With the $1 billion funds, it would mean that reserves have gone up to $10.4 billion.

According to the finance minister, the International Monetary Fund (MF) has set external financing as a pre-condition for Pakistan.

The news of the refinancing was reported by The News earlier this week. A report published in the paper stated that Pakistan has requested China to refinance commercial loans of $1.3 billion within the ongoing month but despite that, without the revival of the IMF programme, the foreign exchange reserves held by the State Bank of Pakistan might drop to below $3 billion.

Cash-strapped Pakistan is working to revive its stalled IMF programme expiring this month as it faces a severe liquidity crunch.

Pakistan is working to revive the stalled International Monetary Fund (MF) programme expiring this month as it faces a severe liquidity crunch.

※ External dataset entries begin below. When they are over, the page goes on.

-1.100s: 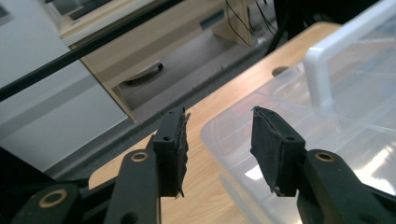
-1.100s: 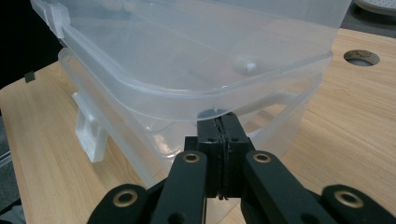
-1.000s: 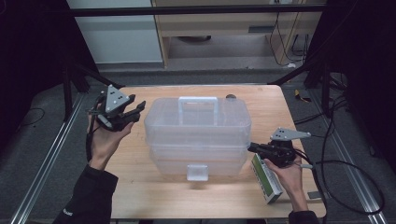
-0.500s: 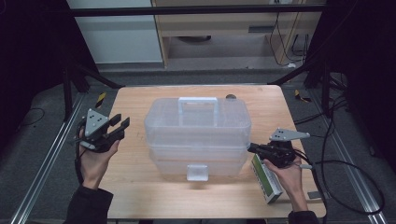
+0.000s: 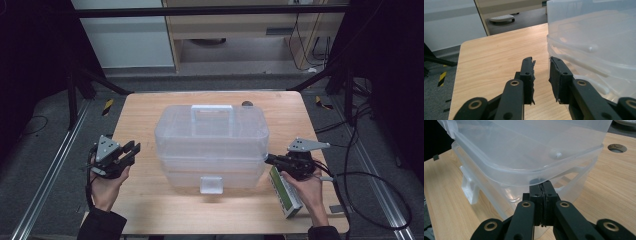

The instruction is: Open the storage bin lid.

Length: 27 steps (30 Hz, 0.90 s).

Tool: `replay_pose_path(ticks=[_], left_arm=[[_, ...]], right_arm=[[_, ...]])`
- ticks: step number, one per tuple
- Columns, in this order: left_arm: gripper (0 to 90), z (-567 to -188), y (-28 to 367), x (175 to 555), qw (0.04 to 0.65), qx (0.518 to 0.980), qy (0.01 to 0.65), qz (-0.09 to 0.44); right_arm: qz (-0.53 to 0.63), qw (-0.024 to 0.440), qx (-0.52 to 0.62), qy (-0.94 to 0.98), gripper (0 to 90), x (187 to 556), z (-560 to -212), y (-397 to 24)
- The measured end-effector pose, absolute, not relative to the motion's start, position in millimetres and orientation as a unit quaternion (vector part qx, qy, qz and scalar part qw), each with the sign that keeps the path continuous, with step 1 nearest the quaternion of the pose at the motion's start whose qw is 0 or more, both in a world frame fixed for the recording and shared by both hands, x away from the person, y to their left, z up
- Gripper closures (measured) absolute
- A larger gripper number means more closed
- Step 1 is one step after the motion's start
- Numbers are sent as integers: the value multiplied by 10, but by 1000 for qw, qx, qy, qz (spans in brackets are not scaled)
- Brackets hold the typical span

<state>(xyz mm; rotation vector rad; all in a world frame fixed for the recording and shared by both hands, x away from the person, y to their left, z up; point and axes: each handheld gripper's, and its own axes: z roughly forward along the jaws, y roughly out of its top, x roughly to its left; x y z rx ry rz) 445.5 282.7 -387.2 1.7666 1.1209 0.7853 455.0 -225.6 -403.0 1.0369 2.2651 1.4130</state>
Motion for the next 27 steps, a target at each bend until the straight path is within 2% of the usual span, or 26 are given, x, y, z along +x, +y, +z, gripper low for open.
replay_pose_path(ticks=[7,15,27], left_arm=[[782,-4068,2835,4419,437,728,445,286],[853,-4118,2712,4393,446,747,417,264],[868,-4073,2518,4366,476,752,385,245]], right_arm=[[488,139,359,783,891,4547,-4028,-2256],[489,139,359,783,892,4548,-4032,-2254],[490,138,361,782,892,4551,-4034,-2248]])
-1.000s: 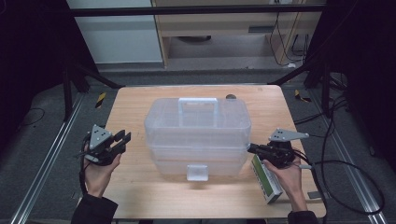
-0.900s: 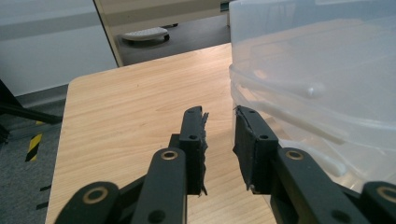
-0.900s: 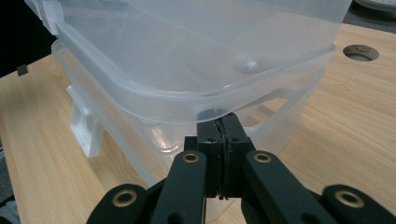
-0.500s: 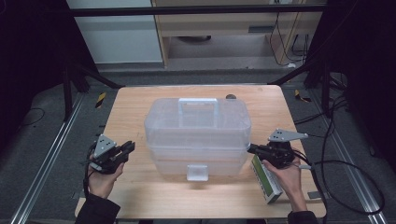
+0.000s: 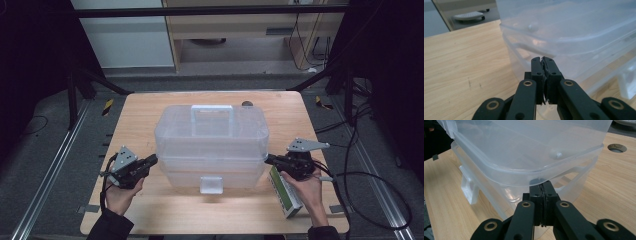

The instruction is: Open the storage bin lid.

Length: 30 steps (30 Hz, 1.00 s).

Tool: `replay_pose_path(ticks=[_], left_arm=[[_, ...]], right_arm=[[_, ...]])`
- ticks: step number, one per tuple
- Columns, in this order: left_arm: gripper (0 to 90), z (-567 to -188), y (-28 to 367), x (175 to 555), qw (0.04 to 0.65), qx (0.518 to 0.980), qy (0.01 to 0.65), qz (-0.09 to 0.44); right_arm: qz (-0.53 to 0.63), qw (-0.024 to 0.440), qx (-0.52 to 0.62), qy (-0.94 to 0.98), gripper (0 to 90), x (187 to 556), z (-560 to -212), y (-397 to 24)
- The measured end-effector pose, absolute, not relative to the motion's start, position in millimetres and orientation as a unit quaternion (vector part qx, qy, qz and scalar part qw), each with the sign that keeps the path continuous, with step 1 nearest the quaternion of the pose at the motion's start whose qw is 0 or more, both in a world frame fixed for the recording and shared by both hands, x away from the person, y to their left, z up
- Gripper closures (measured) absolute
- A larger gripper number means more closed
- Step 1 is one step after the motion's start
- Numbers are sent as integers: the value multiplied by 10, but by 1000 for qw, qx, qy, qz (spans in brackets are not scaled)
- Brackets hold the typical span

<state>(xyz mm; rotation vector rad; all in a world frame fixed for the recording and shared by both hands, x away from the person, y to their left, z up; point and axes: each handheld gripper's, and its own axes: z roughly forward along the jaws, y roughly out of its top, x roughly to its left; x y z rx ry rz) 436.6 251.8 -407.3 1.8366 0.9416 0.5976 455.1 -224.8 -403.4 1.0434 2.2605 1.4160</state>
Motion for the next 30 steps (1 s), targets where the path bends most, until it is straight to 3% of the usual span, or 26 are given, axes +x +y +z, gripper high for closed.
replay_pose_path(ticks=[30], left_arm=[[867,-3776,2415,4582,493,740,371,268]], right_arm=[[521,159,359,758,900,4683,-3787,-2282]])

However, Pakistan is seeing no signs of securing external financing any time soon amid political instability — which has had a huge impact on the deteriorating economy.

The $350 billion economy is in turmoil amid financial woes and the delay in an agreement with the IMF that would release much-needed funding crucial to avoid the risk of default.

The government has been in talks with the Washington-based lender since end-January to resume the $1.1 billion loan tranche that has been on hold since November, part of a $6.5 billion Extended Fund Facility (EFF) agreed upon in 2019.

The problem arises with the repayment of $900 million to multilateral creditors by the end of June 2023 in the shape of principal and mark-up repayments.